╭──
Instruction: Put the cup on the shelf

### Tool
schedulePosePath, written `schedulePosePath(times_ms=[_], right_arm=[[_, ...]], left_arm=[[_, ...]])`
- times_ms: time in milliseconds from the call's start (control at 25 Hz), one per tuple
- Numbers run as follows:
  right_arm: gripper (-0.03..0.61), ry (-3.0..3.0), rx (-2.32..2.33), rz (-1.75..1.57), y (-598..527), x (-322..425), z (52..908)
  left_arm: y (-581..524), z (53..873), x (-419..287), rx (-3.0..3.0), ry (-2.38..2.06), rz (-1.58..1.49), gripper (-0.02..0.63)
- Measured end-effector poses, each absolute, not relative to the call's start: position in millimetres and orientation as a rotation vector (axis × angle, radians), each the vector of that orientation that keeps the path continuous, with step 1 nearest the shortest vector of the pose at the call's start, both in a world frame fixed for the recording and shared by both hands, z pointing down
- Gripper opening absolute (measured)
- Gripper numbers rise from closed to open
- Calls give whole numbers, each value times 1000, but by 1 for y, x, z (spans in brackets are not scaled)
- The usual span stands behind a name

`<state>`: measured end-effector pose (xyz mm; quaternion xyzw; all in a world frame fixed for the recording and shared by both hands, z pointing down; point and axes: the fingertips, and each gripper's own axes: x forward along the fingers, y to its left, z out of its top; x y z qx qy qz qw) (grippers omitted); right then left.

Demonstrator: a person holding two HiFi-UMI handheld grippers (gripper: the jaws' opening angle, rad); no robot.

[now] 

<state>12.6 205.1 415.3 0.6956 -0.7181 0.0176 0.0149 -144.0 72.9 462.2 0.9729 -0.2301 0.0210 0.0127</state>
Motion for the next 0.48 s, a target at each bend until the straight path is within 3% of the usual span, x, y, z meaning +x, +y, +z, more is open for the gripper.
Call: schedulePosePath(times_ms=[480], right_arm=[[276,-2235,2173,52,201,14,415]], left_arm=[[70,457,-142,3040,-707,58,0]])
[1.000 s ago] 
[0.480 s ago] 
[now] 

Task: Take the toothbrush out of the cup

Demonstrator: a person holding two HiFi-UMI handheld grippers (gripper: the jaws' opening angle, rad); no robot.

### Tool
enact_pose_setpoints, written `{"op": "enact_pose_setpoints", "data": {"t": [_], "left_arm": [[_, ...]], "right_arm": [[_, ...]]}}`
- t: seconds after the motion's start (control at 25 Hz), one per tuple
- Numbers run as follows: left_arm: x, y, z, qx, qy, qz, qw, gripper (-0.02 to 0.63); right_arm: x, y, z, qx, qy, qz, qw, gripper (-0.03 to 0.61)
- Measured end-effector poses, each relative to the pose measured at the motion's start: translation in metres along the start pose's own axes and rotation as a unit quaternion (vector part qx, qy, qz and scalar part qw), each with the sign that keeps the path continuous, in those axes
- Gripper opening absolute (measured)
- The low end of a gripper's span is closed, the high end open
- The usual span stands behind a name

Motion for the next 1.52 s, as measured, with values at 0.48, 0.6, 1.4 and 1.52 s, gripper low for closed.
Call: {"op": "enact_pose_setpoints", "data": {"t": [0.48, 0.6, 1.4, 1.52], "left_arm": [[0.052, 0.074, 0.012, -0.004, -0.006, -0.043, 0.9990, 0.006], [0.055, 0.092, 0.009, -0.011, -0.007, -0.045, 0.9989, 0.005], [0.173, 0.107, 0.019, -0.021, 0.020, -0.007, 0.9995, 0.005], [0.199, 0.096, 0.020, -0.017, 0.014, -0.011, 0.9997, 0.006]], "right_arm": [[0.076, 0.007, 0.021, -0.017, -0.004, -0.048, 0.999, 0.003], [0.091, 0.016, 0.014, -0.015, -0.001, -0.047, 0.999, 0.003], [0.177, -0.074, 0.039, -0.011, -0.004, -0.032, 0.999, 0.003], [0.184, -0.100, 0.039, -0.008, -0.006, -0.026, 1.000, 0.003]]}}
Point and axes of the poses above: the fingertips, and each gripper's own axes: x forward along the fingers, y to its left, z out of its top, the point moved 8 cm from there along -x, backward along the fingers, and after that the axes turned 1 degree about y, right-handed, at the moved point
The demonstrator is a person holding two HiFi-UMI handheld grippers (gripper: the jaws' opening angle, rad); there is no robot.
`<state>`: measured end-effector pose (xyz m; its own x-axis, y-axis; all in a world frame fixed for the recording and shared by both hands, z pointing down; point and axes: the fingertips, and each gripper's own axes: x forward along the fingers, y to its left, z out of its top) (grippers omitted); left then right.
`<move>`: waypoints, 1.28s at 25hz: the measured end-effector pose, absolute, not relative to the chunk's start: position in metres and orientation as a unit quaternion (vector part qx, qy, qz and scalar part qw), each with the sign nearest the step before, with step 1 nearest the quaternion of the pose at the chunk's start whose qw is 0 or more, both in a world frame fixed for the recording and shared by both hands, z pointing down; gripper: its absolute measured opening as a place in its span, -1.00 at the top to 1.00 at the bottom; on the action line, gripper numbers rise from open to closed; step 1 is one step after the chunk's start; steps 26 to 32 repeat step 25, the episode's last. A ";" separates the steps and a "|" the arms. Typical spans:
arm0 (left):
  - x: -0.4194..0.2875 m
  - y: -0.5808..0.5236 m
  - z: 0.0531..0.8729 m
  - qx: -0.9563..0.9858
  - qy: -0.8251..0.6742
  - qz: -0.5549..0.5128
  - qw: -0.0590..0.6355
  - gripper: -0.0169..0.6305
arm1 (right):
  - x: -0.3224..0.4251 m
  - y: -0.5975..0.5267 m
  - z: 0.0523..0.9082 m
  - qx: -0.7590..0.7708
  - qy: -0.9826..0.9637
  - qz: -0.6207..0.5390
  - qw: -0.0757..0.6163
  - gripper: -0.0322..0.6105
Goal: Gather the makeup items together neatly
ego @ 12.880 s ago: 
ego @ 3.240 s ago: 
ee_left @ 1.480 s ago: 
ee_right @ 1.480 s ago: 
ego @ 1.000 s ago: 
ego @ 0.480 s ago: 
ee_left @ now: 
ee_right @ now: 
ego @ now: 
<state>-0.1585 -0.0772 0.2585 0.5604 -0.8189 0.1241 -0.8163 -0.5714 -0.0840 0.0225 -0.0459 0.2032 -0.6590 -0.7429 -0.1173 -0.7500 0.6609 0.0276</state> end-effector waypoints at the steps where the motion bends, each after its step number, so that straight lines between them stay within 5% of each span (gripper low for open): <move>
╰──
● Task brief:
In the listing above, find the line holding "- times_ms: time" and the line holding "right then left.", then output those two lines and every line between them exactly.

● Reply:
- times_ms: time in milliseconds from the call's start (control at 25 Hz), one per tuple
- Numbers run as follows:
  right_arm: gripper (-0.03..0.61), ry (-3.0..3.0), rx (-2.32..2.33), rz (-1.75..1.57), y (-598..527), x (-322..425), z (52..908)
  left_arm: y (-581..524), z (53..873), x (-419..287), rx (-3.0..3.0), ry (-2.38..2.06), rz (-1.58..1.49), gripper (-0.02..0.63)
- Measured end-effector poses, each absolute, not relative to the call's start: position in millimetres and orientation as a rotation vector (axis × angle, radians), each the vector of that orientation that keeps the path continuous, with step 1 nearest the shortest vector of the pose at the call's start, both in a world frame fixed for the recording and shared by both hands, z pointing down
- Gripper opening absolute (measured)
- Gripper numbers rise from closed to open
- Calls give whole numbers, each value times 1000, but by 1 for y, x, z (spans in brackets are not scaled)
- The usual span stands behind a name

`<state>`: measured end-effector pose (xyz mm; quaternion xyzw; all in a world frame fixed for the recording and shared by both hands, z pointing down; point and axes: the fingertips, and each gripper's own axes: x forward along the fingers, y to its left, z out of its top; x y z qx qy qz qw) (grippers omitted); right then left.

There's nothing else to the answer.